Work item: All that is needed is each line of the entries holding the word "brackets", copied as it stands.

The data START

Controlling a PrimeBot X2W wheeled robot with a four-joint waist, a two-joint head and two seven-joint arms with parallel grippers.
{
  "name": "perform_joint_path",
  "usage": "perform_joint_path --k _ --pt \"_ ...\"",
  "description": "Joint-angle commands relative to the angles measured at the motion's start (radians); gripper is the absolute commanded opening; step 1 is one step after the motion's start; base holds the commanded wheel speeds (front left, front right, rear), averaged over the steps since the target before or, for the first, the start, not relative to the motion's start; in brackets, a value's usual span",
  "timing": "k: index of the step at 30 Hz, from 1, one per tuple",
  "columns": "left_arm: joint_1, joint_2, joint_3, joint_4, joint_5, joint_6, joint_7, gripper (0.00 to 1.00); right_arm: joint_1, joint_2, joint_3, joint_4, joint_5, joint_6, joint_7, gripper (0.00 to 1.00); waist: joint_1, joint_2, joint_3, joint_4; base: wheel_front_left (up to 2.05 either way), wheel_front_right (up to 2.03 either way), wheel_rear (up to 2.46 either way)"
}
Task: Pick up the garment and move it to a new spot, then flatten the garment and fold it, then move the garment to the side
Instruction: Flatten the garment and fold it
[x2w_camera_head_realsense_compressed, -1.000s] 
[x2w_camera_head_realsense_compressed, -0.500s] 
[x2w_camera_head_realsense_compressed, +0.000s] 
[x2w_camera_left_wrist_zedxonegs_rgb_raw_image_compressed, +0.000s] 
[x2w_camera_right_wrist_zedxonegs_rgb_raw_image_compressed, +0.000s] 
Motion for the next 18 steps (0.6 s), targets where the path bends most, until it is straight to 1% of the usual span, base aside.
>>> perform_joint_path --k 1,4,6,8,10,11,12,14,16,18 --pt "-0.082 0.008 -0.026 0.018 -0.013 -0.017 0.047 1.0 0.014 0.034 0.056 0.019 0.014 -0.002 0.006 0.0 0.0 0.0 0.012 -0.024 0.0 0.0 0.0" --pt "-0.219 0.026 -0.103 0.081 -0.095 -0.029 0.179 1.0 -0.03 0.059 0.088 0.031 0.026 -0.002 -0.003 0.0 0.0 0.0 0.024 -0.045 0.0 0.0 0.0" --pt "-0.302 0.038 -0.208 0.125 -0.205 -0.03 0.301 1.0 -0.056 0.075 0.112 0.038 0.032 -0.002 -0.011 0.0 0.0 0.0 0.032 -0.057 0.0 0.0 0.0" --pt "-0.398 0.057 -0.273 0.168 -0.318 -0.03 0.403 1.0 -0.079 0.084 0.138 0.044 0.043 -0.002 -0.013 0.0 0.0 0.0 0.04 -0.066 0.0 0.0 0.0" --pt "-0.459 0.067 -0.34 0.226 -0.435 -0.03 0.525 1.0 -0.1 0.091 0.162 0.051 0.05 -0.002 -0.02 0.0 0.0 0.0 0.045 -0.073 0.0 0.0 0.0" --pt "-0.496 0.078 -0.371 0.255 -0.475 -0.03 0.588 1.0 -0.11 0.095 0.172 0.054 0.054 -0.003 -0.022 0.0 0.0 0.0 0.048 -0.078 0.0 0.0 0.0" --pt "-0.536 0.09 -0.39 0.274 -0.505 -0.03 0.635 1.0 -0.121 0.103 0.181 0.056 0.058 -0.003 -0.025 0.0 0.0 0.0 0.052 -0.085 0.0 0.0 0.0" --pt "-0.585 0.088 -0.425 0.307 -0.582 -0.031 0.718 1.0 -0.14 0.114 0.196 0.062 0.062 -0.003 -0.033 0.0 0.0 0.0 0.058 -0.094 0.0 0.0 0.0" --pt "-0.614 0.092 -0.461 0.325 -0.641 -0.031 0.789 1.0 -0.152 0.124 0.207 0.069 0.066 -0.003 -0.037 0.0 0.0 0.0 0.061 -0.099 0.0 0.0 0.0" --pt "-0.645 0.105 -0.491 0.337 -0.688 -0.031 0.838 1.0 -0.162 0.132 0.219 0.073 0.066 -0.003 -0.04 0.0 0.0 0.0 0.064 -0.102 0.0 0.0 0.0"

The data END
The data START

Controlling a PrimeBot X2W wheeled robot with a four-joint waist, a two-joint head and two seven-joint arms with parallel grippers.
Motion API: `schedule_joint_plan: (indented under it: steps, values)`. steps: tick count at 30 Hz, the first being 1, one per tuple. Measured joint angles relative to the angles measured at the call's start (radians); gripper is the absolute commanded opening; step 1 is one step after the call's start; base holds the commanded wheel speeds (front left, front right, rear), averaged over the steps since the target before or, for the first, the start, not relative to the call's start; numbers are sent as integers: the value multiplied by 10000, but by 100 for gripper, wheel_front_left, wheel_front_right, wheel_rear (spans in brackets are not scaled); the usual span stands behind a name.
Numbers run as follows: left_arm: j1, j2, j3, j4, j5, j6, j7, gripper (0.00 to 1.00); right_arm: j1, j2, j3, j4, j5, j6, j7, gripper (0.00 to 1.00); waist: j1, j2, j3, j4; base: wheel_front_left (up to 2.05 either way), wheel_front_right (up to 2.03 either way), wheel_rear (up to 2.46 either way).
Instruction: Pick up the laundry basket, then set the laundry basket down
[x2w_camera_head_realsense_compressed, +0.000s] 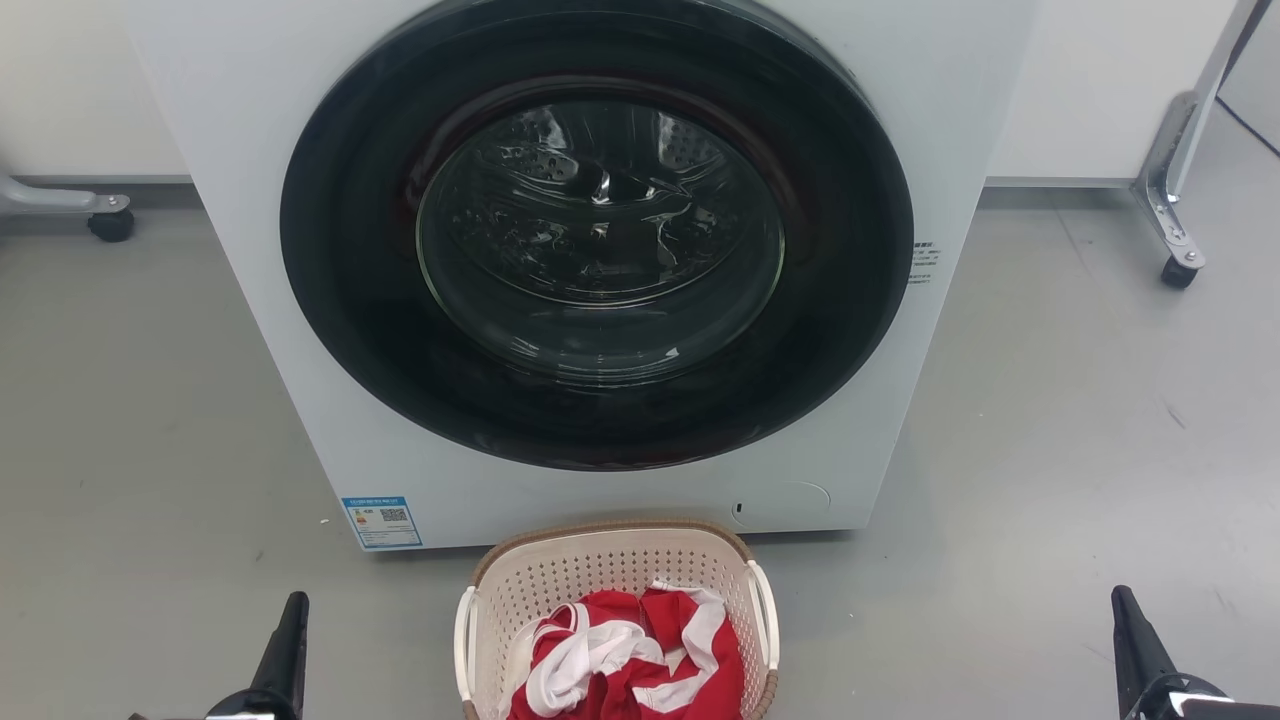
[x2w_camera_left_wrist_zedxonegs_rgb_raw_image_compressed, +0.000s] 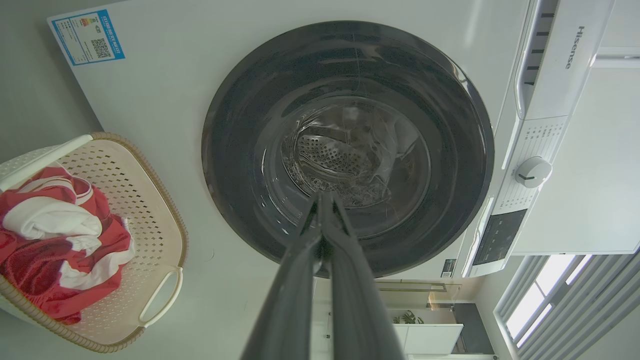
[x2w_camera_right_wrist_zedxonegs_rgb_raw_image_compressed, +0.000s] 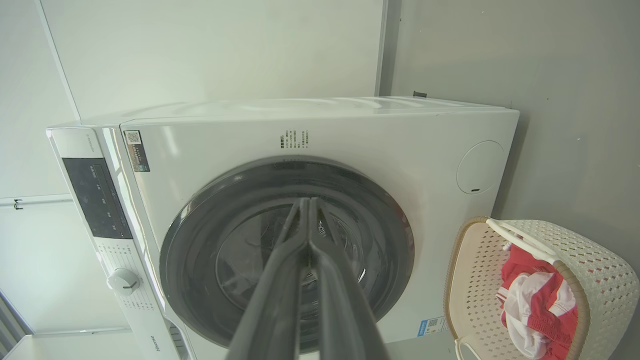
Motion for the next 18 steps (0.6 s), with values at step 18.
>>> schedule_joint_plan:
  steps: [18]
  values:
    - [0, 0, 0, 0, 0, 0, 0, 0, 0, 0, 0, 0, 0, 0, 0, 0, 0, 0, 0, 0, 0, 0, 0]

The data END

Answer section:
  "description": "Joint-angle commands relative to the angles measured at the motion's start (radians); gripper is the absolute commanded opening; step 1 is one step after the motion's start; base holds the commanded wheel speeds (front left, front right, rear), averaged over the steps since the target before or, for the first, the start, not relative to the motion's start; in brackets, a value's usual span",
Motion API: `schedule_joint_plan: (indented under it: steps, values)`. steps: tick count at 30 Hz, the first being 1, one per tuple. Measured joint angles relative to the angles measured at the call's start (radians); gripper is the absolute commanded opening; step 1 is one step after the call's start; base holds the commanded wheel speeds (front left, front right, rear), averaged over the steps since the target before or, for the first, the start, not relative to the call's start; numbers are sent as integers: the value multiplied by 10000, but by 100 for gripper, wheel_front_left, wheel_front_right, wheel_rear (spans in brackets are not scaled); the usual span stands behind a name.

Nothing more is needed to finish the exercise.